Here’s what it means: the Supreme Court has what is called “original jurisdiction” over certain kinds of cases. Those cases, which are defined by statute (28 U.S.C. § 1251) go straight to the Supreme Court. The typical case associated with original jurisdiction would be a dispute between the states.
Most cases, including the Snipes matter, don’t have original jurisdiction. To be heard at the Supreme Court level without having original jurisdiction, the losing party must file a petition seeking a review of the case. If the Supreme Court grants the petition and decides to hear the matter, it’s called a writ of certiorari. If the Supreme Court turns the petition down, it’s referred to as certiorari denied. A denial does not necessarily mean that the Supreme Court agrees with the findings of the appellate court; it simply means that appellate decision will stand.
And that’s what happened in this case. Snipes, who is serving a three-year sentence at the Federal Correctional Institution McKean in Lewis Run, Pennsylvania, filed a 49 page petition (downloads as a pdf) raising two issues:
- Is an accused person deprived of the right under Article III and the Sixth Amendment to be tried only by a jury of the community where venue is proper, when factual questions determinative of whether venue has been correctly laid are determined solely by a jury selected in the place challenged by the defendant as incorrect?
- Where venue is a contested factual issue in a criminal trial, does the government bear a burden of proof beyond a reasonable doubt or only by a preponderance of the evidence?
Neither issue was addressed by the Supreme Court which declined to hear the matter without further comment. Likewise, Snipes did not comment. With that, Snipes will likely now serve the remainder of his sentence.
Snipes was convicted of failing to file federal income tax returns three years ago despite earning an estimated $40 million during the years in question. He was acquitted on more serious charges of tax fraud and conspiracy, despite admitting that he knew that not paying his taxes “sounded too good to be true.”

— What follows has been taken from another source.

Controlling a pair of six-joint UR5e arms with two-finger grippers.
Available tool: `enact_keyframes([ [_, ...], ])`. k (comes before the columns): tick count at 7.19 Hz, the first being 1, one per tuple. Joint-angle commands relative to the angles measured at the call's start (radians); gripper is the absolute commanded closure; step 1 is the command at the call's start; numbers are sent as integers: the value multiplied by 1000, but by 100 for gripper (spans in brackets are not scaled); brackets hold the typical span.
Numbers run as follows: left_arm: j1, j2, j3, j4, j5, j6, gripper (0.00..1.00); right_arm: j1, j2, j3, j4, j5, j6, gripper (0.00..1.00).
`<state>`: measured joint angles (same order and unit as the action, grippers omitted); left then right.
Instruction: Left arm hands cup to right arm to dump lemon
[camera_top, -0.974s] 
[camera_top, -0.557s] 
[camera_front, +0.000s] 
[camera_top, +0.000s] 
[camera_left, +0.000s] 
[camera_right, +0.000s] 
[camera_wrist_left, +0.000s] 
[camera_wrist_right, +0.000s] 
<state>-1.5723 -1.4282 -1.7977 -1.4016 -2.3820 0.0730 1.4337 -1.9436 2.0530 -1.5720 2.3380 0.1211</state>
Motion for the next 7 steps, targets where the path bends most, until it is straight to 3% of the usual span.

Snipes was slated to begin his sentence in June 2008 but did not, however, report to prison until November 2010 due to a number of appeals. Originally, Snipes lost an appeal filed based on the length and severity of his sentence. Snipes’ attorneys claimed that the sentence was unreasonable. A federal court disagreed.
Snipes tried again in November 2010, claiming that he did not receive a fair trial. At the center of his appeal was a claim that he could not have gotten a fair trial in Ocala, Florida, which he had previously referred to as a “hotbed of Klan activity.” U.S. District Court Judge William Terrell Hodges denied Snipes a new trial, writing:
The Defendant Snipes had a fair trial; he has had a full, fair, and thorough review of his conviction and sentence by the Court of Appeals; and he has had a full, fair, and thorough review of his present claims, during all of which he has remained at liberty. The time has come for the judgment to be enforced.

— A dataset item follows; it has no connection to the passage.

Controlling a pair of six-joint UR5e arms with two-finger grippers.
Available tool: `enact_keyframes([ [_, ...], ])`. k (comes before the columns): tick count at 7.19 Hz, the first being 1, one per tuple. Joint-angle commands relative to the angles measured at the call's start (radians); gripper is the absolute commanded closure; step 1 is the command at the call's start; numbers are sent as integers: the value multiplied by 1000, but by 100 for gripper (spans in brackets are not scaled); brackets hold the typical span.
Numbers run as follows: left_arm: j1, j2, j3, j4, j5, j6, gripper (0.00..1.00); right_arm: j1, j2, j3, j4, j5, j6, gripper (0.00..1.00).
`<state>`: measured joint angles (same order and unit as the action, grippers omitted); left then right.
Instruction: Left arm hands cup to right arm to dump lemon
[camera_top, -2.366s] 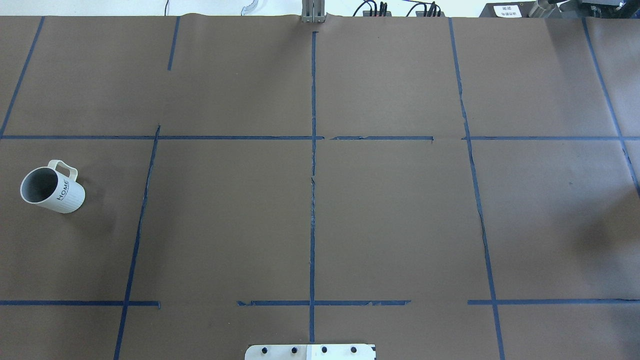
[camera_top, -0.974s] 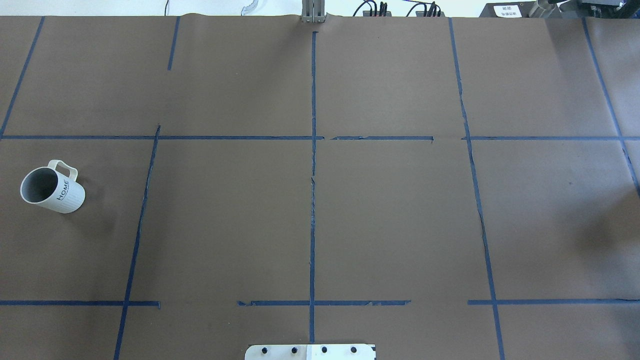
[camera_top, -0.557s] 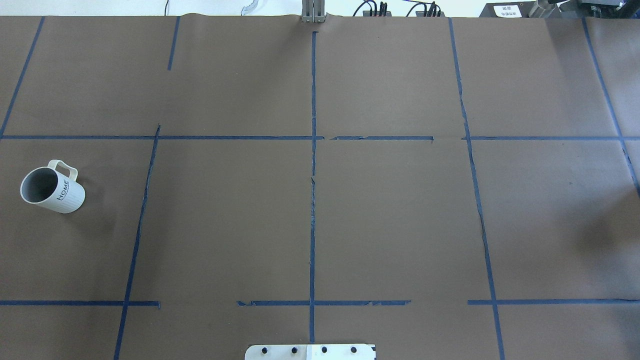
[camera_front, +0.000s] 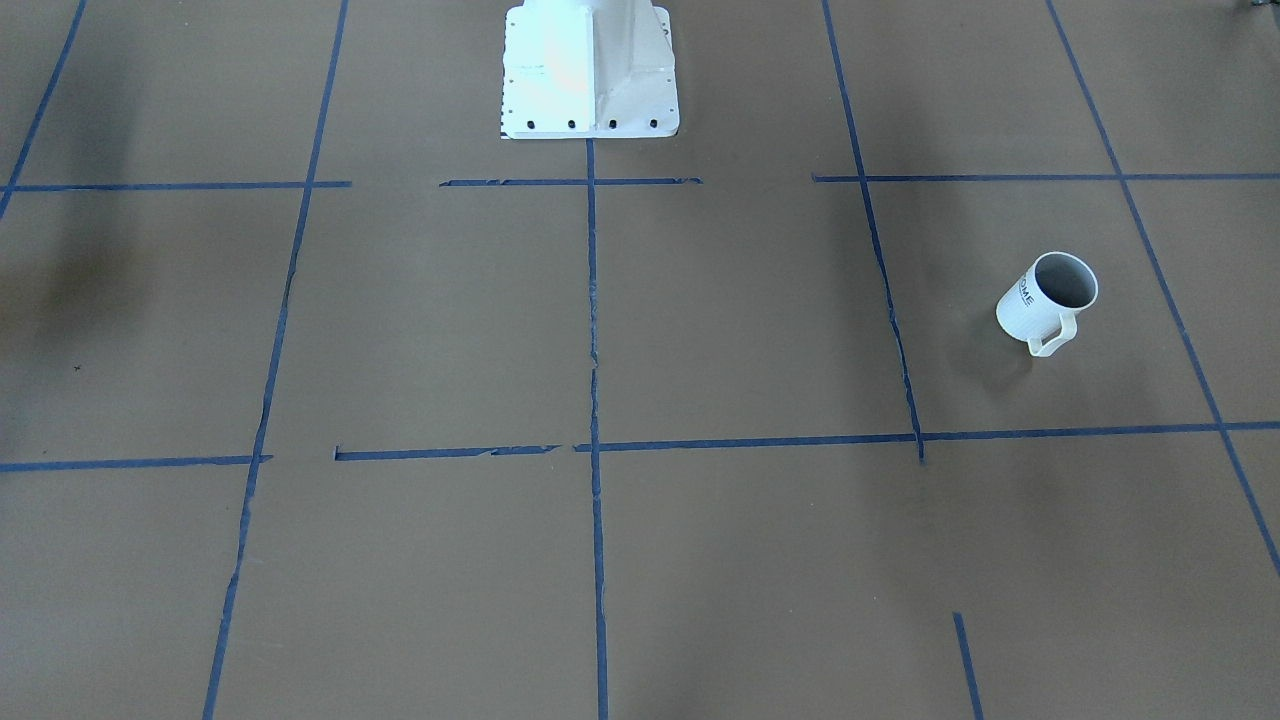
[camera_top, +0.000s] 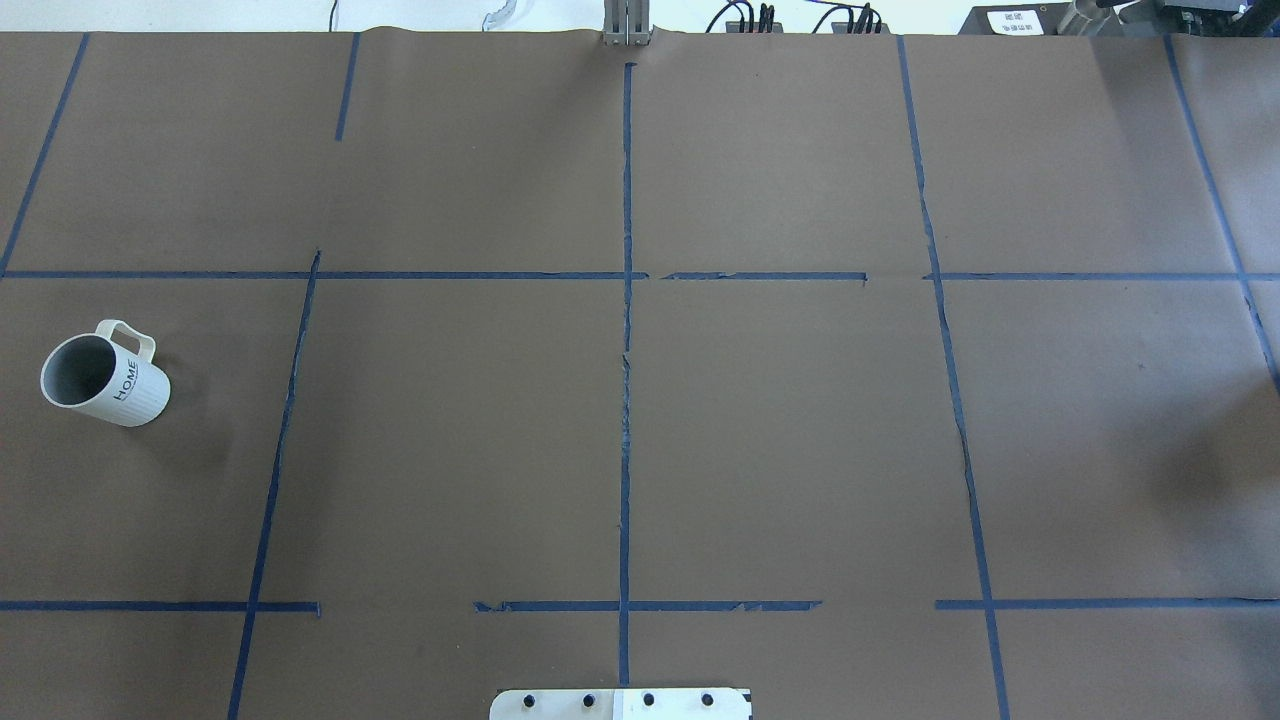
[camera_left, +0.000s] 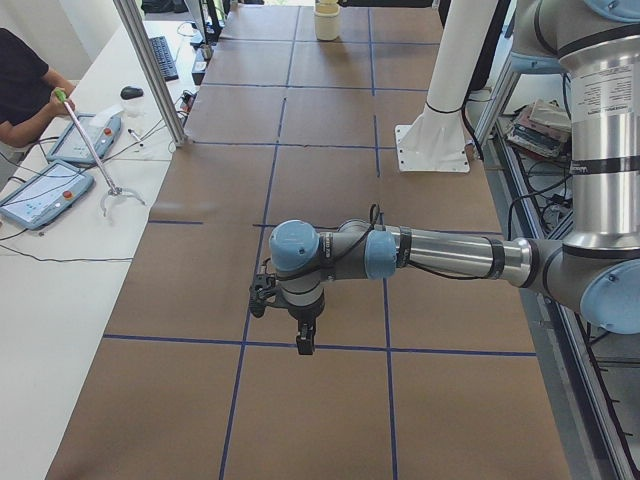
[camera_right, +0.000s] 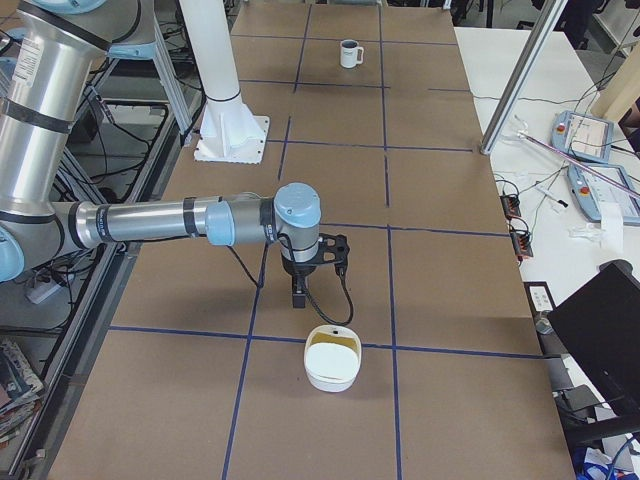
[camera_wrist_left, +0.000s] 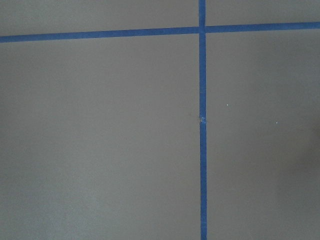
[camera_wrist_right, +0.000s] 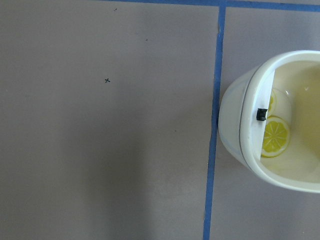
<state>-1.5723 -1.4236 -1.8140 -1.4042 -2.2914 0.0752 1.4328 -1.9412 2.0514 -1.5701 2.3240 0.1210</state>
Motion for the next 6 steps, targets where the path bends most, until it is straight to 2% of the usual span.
enact_keyframes([
  [1,0,0,-1,-2,0,0,0,0,4,0,1,1,0,0],
  [6,2,-11,16,-5,0,2,0,-17,5,0,1,0,0,0],
])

Despite that ruling, Snipes tried again. The issues of venue, which were described as “precisely those which led to the colonists’ inclusion of a venue grievance in the Declaration of Independence” were raised again in Snipes’ petition to the Supreme Court.
Whoa. Is it just me or do Snipes’ lawyers sound like they might be moonlighting as screenwriters? This is, after all, the stuff of Hollywood.